_TASK_
The entire listing, reproduced exactly and stripped of images, is the expected output.

_INPUT DATA_
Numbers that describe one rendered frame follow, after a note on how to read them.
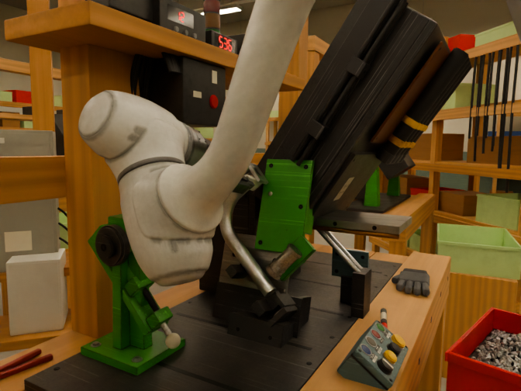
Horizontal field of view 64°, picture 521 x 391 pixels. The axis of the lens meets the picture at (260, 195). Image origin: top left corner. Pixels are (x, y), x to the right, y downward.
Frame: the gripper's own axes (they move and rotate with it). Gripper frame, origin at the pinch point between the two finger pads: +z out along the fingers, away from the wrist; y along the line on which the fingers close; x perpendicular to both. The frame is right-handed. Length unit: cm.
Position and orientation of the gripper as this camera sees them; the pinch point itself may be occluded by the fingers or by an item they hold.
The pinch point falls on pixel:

_TASK RESPONSE_
Numbers that describe one rendered frame follow, after a note on how to read them.
Horizontal field of view 64°, picture 521 x 391 pixels. The axis of the lens meets the picture at (260, 195). Image origin: top left corner. Pixels are (x, y), x to the right, y downward.
Frame: the gripper's own axes (they move and rotate with it). Gripper frame, origin at the pinch point between the two finger pads: +z out along the fingers, away from the wrist; y along the line on which the fingers close; x perpendicular to both. The frame is right-handed. Length unit: cm.
Position and orientation of the gripper as this camera sees them; the pinch point itself may be occluded by the fingers or by an item they hold.
The pinch point falls on pixel:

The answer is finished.